Vladimir Putin in Serbia

Inviting the punchy Russian leader to a military parade and awarding him a country’s highest honour may well be considered as dangerous as inviting a drunk to a well-stocked wine cellar for a the prized drop, but the analogy would be specious. The relationship between Serbia and Russia is both complex and intense, a deliciously neurotic bond that has both disappointed and benefited the parties. While nationalist admiration tends to be misplaced, the occasion of celebrating liberation from the occupation of Nazi forces after 70 years is not. Every European country treasures it and the anniversary of Serbia’s liberation this month is no exception.

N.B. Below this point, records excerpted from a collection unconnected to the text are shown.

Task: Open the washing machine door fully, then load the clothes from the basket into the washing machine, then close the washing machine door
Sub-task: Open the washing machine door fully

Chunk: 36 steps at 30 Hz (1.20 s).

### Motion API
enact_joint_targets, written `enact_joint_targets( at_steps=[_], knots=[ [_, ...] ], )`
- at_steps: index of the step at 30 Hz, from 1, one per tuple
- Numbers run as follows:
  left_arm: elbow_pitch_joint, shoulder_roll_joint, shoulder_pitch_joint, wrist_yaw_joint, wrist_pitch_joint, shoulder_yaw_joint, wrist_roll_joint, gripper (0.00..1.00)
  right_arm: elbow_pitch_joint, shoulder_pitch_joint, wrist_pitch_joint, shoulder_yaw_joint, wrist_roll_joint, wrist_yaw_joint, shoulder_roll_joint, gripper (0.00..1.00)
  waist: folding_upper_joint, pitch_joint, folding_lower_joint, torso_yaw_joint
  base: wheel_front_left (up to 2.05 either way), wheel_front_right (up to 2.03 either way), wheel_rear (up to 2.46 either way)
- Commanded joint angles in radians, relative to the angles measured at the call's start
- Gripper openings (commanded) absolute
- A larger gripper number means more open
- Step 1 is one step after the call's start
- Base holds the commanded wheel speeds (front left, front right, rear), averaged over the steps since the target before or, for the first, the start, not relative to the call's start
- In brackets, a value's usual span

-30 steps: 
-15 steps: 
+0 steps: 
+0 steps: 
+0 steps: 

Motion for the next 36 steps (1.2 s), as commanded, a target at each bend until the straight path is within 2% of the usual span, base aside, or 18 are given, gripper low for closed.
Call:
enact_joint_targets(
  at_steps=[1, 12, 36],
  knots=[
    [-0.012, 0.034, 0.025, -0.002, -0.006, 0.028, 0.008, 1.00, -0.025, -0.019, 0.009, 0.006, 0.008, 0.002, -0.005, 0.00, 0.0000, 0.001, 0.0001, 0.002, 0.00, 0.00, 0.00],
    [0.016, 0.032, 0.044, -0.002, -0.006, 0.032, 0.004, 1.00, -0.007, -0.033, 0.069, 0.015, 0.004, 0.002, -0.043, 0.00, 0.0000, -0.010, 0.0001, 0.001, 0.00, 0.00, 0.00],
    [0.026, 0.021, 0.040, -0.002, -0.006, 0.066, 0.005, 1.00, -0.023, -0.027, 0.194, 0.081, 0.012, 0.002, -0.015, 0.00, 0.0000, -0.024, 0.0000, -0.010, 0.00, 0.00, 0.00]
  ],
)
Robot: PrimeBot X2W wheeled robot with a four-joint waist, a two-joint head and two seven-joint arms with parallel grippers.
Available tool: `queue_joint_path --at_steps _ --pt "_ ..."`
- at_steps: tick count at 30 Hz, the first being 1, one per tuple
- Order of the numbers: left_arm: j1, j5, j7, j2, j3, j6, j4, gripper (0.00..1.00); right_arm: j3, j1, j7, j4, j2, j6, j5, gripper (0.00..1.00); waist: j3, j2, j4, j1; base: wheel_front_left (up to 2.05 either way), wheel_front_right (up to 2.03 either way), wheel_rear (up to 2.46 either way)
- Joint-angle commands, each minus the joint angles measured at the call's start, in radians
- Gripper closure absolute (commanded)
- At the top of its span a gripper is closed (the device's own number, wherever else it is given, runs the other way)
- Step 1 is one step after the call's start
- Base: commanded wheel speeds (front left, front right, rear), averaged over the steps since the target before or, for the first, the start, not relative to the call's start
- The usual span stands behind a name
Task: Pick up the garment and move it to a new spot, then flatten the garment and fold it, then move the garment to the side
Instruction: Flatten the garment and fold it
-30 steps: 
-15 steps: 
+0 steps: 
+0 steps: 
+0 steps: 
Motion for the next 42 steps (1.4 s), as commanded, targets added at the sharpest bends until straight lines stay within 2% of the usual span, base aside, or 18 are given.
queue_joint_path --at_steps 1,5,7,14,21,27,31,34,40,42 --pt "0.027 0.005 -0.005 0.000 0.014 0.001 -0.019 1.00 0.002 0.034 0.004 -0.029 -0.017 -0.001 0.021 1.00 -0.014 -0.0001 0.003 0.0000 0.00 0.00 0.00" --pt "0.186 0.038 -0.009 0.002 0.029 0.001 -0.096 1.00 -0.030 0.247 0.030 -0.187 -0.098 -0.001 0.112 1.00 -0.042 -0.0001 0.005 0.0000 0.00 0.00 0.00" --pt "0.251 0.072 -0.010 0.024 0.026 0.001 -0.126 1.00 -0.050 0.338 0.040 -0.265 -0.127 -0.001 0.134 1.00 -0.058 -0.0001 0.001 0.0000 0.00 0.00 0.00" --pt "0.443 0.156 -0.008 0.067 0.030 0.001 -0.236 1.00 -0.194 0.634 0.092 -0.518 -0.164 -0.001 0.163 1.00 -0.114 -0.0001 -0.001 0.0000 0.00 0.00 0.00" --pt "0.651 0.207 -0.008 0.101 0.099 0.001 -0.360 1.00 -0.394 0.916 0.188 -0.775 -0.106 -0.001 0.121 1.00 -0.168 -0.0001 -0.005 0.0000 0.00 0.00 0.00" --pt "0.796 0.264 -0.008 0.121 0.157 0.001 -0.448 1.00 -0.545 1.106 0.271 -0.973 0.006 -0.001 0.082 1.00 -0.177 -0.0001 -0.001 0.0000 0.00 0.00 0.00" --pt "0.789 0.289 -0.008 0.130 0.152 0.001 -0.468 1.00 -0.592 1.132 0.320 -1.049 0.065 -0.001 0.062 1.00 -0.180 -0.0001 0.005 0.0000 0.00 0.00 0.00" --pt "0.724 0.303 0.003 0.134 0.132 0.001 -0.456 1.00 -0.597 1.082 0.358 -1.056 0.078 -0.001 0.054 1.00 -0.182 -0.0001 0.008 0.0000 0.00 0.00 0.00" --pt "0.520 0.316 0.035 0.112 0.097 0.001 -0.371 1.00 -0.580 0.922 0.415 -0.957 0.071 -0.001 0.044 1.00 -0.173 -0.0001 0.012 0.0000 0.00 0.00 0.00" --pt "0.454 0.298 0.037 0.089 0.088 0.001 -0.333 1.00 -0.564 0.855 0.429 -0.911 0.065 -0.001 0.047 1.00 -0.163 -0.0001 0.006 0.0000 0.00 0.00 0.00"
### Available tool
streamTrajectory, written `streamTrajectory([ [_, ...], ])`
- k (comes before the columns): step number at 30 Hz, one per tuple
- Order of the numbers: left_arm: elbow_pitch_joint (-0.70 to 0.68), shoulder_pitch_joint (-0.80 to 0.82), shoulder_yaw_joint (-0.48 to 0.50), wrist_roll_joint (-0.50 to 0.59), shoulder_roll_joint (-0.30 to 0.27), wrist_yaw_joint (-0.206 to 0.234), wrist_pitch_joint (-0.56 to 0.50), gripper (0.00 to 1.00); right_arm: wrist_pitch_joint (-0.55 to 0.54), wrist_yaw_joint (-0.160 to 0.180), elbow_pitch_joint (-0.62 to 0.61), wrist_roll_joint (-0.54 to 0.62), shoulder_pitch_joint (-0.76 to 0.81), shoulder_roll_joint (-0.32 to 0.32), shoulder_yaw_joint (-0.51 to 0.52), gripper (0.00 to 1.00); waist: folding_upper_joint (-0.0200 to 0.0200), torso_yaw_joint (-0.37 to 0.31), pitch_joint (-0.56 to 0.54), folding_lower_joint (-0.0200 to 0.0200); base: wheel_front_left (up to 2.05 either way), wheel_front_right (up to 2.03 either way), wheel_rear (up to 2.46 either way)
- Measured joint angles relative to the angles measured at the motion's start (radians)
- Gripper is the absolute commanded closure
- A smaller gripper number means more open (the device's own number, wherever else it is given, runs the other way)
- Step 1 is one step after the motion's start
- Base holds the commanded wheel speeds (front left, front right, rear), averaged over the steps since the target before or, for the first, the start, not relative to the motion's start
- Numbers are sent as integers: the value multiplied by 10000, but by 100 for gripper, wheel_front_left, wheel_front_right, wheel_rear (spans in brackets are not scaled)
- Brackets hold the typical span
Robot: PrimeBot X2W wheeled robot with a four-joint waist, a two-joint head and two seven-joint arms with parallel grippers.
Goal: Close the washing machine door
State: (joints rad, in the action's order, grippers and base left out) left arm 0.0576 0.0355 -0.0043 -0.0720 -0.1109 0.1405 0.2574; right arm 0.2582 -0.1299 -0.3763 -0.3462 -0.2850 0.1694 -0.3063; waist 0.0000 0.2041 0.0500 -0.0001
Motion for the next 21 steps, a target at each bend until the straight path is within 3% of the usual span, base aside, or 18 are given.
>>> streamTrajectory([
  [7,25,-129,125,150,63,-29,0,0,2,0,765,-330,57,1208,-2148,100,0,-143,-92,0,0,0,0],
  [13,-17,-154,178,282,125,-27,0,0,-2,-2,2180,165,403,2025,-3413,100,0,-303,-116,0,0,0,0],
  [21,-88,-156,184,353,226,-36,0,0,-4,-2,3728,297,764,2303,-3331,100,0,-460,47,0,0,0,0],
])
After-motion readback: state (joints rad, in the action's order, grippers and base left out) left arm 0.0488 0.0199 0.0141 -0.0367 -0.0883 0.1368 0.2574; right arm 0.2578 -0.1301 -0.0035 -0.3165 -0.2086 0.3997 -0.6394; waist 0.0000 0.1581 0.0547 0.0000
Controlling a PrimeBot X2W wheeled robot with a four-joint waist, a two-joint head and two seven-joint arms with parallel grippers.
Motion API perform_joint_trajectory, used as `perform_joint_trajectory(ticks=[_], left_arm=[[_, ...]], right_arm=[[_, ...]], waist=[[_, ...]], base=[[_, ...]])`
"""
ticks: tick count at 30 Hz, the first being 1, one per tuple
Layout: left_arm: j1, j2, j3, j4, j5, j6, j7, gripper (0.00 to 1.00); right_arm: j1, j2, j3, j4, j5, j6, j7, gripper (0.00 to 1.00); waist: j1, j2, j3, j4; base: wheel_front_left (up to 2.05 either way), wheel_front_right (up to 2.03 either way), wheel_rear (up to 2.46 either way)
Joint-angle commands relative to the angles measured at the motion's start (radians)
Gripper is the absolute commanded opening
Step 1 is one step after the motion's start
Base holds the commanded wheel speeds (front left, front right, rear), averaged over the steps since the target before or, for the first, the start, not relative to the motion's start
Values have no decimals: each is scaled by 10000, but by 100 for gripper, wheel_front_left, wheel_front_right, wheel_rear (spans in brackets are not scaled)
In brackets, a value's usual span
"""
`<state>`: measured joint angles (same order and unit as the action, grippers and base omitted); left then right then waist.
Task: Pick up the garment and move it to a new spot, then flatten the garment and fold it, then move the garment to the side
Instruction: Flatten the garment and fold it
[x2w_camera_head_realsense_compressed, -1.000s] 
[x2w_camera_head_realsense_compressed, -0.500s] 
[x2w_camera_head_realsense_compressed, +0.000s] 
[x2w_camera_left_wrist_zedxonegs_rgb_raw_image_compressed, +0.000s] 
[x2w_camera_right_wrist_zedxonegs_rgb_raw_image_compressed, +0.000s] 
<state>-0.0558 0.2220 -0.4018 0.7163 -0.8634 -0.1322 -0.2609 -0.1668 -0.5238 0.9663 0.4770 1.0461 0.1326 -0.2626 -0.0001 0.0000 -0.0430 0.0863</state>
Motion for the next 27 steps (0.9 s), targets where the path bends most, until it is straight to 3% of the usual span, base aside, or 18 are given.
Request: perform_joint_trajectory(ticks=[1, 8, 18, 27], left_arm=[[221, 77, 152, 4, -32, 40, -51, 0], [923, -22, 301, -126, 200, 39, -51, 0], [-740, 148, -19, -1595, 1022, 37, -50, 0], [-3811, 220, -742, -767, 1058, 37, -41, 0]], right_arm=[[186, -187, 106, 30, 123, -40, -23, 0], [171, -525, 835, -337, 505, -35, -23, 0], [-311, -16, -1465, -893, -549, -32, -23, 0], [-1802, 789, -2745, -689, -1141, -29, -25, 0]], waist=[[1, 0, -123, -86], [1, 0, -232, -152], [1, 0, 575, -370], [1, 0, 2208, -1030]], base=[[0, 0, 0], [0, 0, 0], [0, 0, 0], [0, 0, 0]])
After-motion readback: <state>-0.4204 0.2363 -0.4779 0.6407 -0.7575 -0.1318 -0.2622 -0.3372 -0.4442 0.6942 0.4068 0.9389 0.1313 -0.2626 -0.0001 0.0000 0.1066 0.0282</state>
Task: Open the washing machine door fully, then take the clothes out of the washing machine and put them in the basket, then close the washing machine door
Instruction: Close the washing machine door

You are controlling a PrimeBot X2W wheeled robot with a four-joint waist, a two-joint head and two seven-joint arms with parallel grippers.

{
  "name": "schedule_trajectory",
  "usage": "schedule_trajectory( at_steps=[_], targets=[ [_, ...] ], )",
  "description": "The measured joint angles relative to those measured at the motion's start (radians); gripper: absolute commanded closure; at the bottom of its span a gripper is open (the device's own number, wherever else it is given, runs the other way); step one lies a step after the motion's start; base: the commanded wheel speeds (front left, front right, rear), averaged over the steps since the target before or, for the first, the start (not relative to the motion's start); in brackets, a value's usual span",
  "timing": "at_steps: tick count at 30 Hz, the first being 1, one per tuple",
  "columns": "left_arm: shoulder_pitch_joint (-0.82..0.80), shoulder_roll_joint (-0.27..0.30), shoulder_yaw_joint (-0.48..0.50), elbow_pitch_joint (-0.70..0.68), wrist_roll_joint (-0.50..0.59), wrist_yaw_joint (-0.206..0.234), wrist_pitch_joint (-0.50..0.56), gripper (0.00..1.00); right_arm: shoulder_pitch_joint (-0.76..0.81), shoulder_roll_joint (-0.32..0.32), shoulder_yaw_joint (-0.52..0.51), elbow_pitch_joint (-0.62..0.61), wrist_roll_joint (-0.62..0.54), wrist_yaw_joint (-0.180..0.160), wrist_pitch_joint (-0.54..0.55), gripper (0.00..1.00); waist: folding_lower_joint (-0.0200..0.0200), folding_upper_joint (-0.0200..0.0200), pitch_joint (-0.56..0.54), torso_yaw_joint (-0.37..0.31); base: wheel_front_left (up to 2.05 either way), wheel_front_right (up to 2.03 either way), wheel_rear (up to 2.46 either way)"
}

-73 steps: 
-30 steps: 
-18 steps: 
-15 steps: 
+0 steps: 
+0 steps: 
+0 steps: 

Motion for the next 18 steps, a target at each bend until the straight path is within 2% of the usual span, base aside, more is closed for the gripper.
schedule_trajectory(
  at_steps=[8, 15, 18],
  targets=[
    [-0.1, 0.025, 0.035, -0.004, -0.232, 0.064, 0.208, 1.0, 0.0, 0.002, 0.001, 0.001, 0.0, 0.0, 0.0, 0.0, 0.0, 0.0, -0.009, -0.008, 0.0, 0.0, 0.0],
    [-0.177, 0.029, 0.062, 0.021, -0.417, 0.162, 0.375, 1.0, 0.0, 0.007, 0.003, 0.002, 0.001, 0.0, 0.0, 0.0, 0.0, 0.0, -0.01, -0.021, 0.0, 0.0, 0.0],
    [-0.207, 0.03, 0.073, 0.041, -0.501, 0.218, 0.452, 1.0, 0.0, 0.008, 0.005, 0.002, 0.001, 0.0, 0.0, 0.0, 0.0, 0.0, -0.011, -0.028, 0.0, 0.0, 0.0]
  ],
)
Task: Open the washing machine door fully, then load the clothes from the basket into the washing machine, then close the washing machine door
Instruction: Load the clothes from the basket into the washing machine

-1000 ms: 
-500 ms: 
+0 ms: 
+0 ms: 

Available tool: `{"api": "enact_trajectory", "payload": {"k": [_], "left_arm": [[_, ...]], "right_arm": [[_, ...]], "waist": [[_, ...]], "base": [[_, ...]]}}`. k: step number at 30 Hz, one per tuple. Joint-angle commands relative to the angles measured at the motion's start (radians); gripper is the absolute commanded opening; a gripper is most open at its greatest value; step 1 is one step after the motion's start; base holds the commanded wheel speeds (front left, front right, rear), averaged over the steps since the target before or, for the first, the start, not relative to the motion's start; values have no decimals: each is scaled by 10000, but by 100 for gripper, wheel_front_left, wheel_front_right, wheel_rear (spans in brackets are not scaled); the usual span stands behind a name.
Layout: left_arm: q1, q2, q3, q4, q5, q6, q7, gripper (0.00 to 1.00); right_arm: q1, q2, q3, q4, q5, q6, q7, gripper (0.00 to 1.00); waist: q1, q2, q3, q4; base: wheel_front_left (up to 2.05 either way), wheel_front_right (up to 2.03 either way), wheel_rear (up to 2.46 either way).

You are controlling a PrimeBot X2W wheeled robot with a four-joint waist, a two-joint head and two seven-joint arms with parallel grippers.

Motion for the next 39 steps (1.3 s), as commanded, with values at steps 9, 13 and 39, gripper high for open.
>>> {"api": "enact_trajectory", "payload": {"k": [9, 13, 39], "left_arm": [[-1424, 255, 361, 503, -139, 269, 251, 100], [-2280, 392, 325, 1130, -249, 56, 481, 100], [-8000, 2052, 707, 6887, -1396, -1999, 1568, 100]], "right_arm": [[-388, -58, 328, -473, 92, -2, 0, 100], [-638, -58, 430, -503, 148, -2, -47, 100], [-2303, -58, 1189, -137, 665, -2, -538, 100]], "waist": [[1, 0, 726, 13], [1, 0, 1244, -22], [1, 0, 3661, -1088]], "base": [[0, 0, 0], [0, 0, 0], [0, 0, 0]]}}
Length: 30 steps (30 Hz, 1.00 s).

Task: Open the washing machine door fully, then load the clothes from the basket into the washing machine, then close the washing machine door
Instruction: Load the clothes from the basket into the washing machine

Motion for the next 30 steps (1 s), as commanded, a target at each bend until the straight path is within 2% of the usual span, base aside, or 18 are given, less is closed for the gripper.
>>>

Belgrade has been in history’s tight spot for decades, enshrouded and packaged as both refuse and bad boy. It used to be as free as an audacious bird, taking flight and landing in places most states in the Eastern bloc could only dream of. Those were the days of Titoist extravaganza – Yugoslavia, defiant of Moscow, but also understanding of certain common principles.

Now, the rhetoric of navigating blocs of power have emerged – the aspirations of wounded but slowly emerging Serbia on the one hand; and the impositions of aggressively renascent Russia on the other. European officials peer cautiously from the west – they are eyeing Russian President Vladimir Putin’s every move, a form of power perving and inquisitiveness that has come to dominate EU chatter. The Russian bear is bearing down on the honey supply. What will Brussels and company do?

Officials in Belgrade have not disappointed. The military party bash, even if oddly timed, is extensive, the first military parade in 29 years. “We have held no parade for the past 29 or 30 years,” claims Serbian President Tomislav Nikolić. While the President tends to be Serbia’s disappearing act, someone who is ventriloquised by the prime minister, the point is clear: Serbia is happy to remember those who helped it.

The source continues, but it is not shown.